Would it be possible to have it as a VR music video?, or do those compositing shots/passes mean you wouldn't see the same thing? Amazing how creative people are... and how much work goes into such work.
For those reading this comment that listen to The Adventure Zone and finished the first season, there is an amazing edit of fan art as a music video to Hey Brother that will hit you right in the feels about Taako’s story. It’s not the same genre, obviously, but I bring it up because context + music + amazing editing = magic in that case also.
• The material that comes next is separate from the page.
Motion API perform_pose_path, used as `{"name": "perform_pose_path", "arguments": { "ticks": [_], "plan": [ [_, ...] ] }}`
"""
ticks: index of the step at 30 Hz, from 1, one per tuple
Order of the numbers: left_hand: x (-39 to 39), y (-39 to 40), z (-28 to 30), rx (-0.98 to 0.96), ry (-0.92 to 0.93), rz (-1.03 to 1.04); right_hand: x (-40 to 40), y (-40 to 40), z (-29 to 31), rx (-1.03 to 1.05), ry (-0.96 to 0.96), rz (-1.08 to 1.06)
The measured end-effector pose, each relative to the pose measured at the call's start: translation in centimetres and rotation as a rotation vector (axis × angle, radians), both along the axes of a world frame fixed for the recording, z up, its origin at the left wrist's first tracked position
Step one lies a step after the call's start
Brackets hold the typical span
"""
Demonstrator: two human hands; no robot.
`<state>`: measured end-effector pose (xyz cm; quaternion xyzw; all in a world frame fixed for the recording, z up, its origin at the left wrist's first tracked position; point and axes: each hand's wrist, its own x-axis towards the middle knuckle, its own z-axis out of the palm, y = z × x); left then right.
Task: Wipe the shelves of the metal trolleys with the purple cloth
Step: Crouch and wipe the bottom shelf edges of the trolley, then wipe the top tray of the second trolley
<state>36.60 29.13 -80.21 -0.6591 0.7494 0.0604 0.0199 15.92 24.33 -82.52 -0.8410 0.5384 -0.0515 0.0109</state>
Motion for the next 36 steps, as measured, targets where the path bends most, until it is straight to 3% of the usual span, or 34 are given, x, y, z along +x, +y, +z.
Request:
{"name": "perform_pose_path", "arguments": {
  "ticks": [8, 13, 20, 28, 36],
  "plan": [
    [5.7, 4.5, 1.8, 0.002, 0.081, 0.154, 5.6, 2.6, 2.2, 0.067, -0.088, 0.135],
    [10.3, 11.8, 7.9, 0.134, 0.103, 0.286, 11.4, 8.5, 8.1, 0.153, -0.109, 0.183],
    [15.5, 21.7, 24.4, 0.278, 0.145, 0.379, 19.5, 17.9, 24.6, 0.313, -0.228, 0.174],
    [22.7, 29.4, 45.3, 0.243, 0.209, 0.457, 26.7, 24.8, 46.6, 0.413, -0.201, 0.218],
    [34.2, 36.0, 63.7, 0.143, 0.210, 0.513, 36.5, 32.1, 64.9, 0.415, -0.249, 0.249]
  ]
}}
I saw a post here about a similar dogfight in the macross anime, not sure what happened to it. Probably this one:
It's always nice to watch planes flying.
The music is like the bland, empty affect part of the Patrick Bateman character's outward personality, which only barely concealed the serial killer "depth" on his inside. Any edge in synthwave at all appears to be playing on this, where the smoother it is, the more meta and uncanny it seems, and with it the implication of extreme and bizzare hidden depths behind it. Like a David Lynch theme.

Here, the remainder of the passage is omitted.